= Claragh =

Townland in County Cavan, Ireland

Claragh is a townland in the civil parish of Kildallan, barony of Tullyhunco, County Cavan, Ireland.

==Geography==

Claragh is bounded on the north by Kildallan townland, on the west by Clonkeen townland, on the south by Drumcanon and Keilagh townlands and on the east by Bocade Glebe and Claraghpottle Glebe townlands. Its chief geographical features are a pond, small streams, a spring well and a dug well. Claragh is traversed by minor public roads and rural lanes. The townland covers 111 acres.

==History==

From medieval times up to the early 1600s, the land belonged to the McKiernan Clan.

The 1609 Plantation of Ulster Map depicts the townland as Clarhagh. A grant of 1610 spells the name as Clarhagh. A lease of 1611 spells the name as Clovagh. An inquisition of 1629 spells the name as Claragh. The 1652 Commonwealth Survey spells it as Cleighragh.

In the Plantation of Ulster King James VI and I by grant dated 27 June 1610, granted the Manor of Keylagh, which included three-quarters of the poll of Clarhagh, to John Achmootie, a Scottish Groom of the Bedchamber. His brother Alexander Achmootie was granted the neighbouring Manor of Dromheada. The remaining quarter of Claragh was given to the Church of Ireland and is now the townland of Claraghpottle Glebe. On 16 August 1610 John Aghmootie sold his lands in Tullyhunco to James Craig. On 1 May 1611 James Craig leased 3/4 of the poll of Clovagh to Donatio McKernan. On 29 July 1611 Arthur Chichester, 1st Baron Chichester and others reported that John Auchmothy and Alexander Auchmothye have not appeared at the lands awarded to them. James Craige is their deputy for five years, who has brought 4 artificers of divers sorts with their wives and families and 2 other servants.

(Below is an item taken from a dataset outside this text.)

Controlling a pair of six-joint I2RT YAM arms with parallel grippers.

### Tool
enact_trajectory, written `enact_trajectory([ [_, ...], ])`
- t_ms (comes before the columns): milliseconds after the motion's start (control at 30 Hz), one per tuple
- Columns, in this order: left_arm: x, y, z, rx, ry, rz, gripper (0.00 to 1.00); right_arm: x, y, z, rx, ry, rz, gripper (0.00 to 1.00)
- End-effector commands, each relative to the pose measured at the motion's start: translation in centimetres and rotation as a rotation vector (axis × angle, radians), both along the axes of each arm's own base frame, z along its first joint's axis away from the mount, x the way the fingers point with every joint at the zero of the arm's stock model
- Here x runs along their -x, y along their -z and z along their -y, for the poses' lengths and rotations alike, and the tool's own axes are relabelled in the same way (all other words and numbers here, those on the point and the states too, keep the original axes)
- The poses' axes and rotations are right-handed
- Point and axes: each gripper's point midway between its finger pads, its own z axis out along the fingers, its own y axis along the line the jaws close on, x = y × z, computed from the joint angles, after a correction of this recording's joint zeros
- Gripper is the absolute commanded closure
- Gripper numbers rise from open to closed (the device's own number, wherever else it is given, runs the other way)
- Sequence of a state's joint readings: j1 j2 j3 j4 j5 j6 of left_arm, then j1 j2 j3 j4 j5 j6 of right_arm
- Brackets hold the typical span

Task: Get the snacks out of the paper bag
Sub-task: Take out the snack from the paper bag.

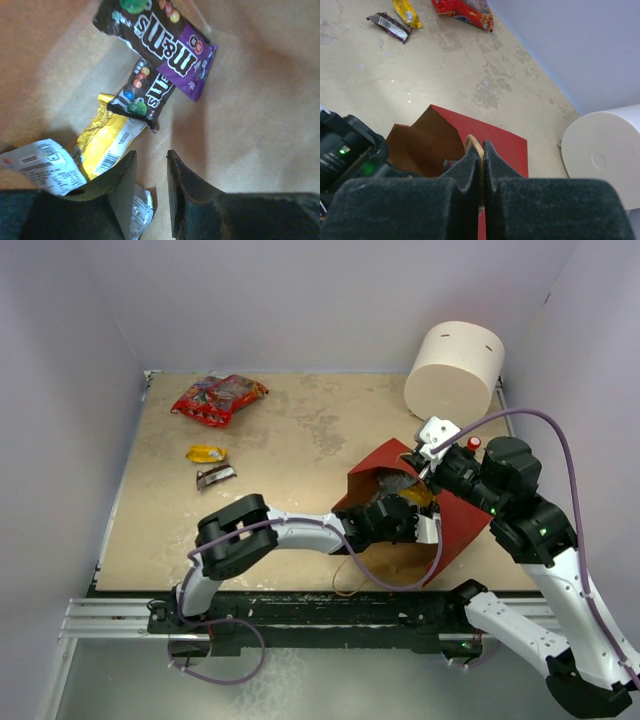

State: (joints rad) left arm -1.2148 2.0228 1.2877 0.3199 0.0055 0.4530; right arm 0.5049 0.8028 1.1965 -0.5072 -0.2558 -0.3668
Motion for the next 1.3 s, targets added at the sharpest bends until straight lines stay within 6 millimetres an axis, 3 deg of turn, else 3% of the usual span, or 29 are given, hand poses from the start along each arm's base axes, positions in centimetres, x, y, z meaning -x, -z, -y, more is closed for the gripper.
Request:
enact_trajectory([
  [0,-2.4,-2.2,2.1,0.087,-0.035,0.026,0.66,0.5,-3.7,-0.3,-0.060,-0.025,0.093,1.00],
  [233,-3.4,-1.2,4.2,0.168,-0.145,-0.116,0.64,0.4,-3.5,-0.6,-0.062,-0.038,0.085,1.00],
  [467,-4.1,0.3,4.8,0.225,-0.253,-0.228,0.48,0.5,-3.5,-0.5,-0.062,-0.035,0.086,1.00],
  [800,-5.5,3.3,6.0,0.228,-0.378,-0.312,0.51,0.5,-3.8,-0.5,-0.070,-0.033,0.085,1.00],
  [933,-6.8,3.8,5.8,0.238,-0.421,-0.309,0.62,0.3,-3.9,-0.6,-0.073,-0.031,0.082,1.00],
  [1033,-7.9,3.0,5.6,0.275,-0.434,-0.348,0.79,0.2,-3.9,-0.6,-0.072,-0.028,0.081,1.00],
  [1167,-7.8,1.3,5.3,0.308,-0.391,-0.365,0.99,0.1,-4.0,-0.5,-0.074,-0.016,0.084,1.00],
  [1267,-7.1,-0.2,4.6,0.320,-0.370,-0.372,1.00,0.0,-4.1,-0.2,-0.074,0.000,0.093,1.00],
])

Stone raised for building a mill and trees felled, a walled house with a smith's forge built, 4 horses and mares upon the grounds with competent arms. An Inquisition held at Ballyconnell on 2 November 1629 stated that 3/4 of the poll of Claragh contained seven sub-divisions named Tonevollie, Aghbellenefinny, Tawnebegg, Coolenesellagh, Aghemore, Tawnemillegh and Moneynesnagh. Sir James Craig died in the siege of Croaghan Castle on 8 April 1642. His land was inherited by his brother John Craig of Craig Castle, County Cavan and of Craigston, County Leitrim, who was chief doctor to both King James I and Charles I.

The 1652 Commonwealth Survey states the owner was the Church of Ireland, Gleabland. In the Hearth Money Rolls compiled on 29 September 1663 there was one Hearth Tax payer in Cleragh- James Cranston.

Lord John Carmichael (1710–1787), the 4th Earl of Hyndford of Castle Craig, County Cavan, inherited the lands from the Craig estate. In 1758 Carmichael sold the lands to the Farnham Estate of Cavan. The estate papers are now in the National Library of Ireland.

The 1790 Cavan Carvaghs list spells the townland name as Claragh.

The 1825 Tithe Applotment Books list ten tithepayers in the townland.

In the 1825 Registry of Freeholders for County Cavan there was one freeholder registered in Claragh- James McAllister. He was a Forty-shilling freeholders holding a lease for lives from his landlord, George Faris.

The Claragh Valuation Office books are available for April 1838.

Griffith's Valuation of 1857 lists nine landholders in the townland.

==Census==

| Year | Population | Males | Females | Total Houses | Uninhabited |
|---|---|---|---|---|---|
| 1841 | 103 | 50 | 53 | 17 | 0 |
| 1851 | 61 | 30 | 31 | 11 | 0 |
| 1861 | 44 | 17 | 27 | 8 | 0 |
| 1871 | 42 | 20 | 22 | 7 | 0 |
| 1881 | 36 | 18 | 18 | 8 | 1 |
| 1891 | 30 | 18 | 12 | 6 | 1 |

In the 1901 census of Ireland, there are seven families listed in the townland.

In the 1911 census of Ireland, there are five families listed in the townland.